Les autres aussi bougeaient d’anxiété dans leur lit. Mes mains remontèrent sous mon débardeur et massèrent ma poitrine. Je fermai les yeux, faisant le vœu de faire durer l’instant. Je laissai mes mains me parcourir, leur refusant l’accès à mon pubis, juste pour faire monter la température. Puis lorsque l’appel fut plus fort que moi, je laissai l’une d’elle glisser sur ma fente. Mon ventre se resserra, alors je simulai ma sellerie. Ma seconde main passa près de la première et y enfonça son majeur. Je serrai les dents pour ne pas échapper un couinement, puis l’index s’invita à son tour. Alors je m’évadais sur le théâtre des opérations, je butais du Crustacé à coups de tronçonneuses, ouvrais le feu, admirais la charpie de leurs corps. Je n’eus pas le temps de savourer le jeu de mes doigts que tous mes muscles se contractèrent. Je pinçai les lèvres, me retins de respirer et laissai la vague m’emporter. Dans mon songe, mon tir éventrait une vague de vaisseaux Défonceurs.
Je me tournai sur le ventre, le visage enfoui dans l’oreiller pour reprendre mon souffle lentement. Mais je ne remontai pas ma culotte, ma fièvre inassouvie par cet orgasme trop rapide.
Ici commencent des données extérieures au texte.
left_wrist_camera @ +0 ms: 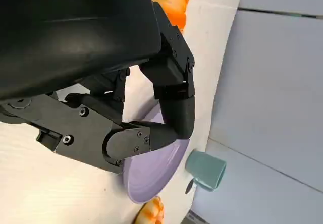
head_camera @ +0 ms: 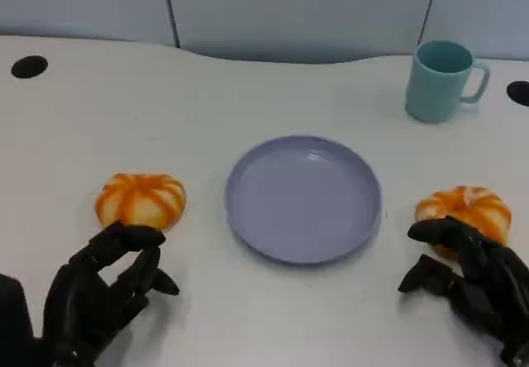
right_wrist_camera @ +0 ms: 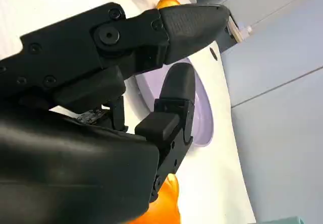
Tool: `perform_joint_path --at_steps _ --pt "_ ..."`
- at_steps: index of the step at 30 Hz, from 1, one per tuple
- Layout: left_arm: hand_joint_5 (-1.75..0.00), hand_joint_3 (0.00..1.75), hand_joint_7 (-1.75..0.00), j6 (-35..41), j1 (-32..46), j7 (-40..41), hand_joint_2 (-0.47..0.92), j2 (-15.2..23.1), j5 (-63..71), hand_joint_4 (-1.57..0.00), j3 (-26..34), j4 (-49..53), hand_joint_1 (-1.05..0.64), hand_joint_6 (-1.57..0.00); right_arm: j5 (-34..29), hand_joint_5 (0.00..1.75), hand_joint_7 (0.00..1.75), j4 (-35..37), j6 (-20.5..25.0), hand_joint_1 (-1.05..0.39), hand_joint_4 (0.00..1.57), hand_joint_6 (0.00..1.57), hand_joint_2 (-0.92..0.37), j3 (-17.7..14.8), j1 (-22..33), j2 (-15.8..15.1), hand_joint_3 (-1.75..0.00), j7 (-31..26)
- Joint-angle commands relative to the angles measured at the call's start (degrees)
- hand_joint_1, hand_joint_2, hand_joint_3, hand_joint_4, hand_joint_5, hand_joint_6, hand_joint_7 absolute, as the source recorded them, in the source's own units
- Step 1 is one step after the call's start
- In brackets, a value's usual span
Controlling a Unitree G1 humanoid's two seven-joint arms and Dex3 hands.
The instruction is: Grasp the bread from the table and place it into the plate.
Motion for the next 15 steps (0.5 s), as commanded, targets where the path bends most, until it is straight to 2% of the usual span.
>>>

J’en voulais un second, plus long, plus profond, quitte à ce que je ne dormisse que quelques heures.
Etais-je folle d’envisager le combat de demain par son aspect plaisir ? Je n’en savais rien. Mes doigts humides reprirent leur danse et balayèrent toutes mes questions. Je caressai mon anus d’une main, mon rubis de l’autre. J’étais prête pour un nouveau combat. Pour la première fois de ma vie, j’enfonçai mon index dans mon rectum. Mes deux autres doigts baignèrent à nouveau dans mon vagin. La taie d’oreiller écrasée entre mes dents, je m’évadai vers la seconde partie de mission.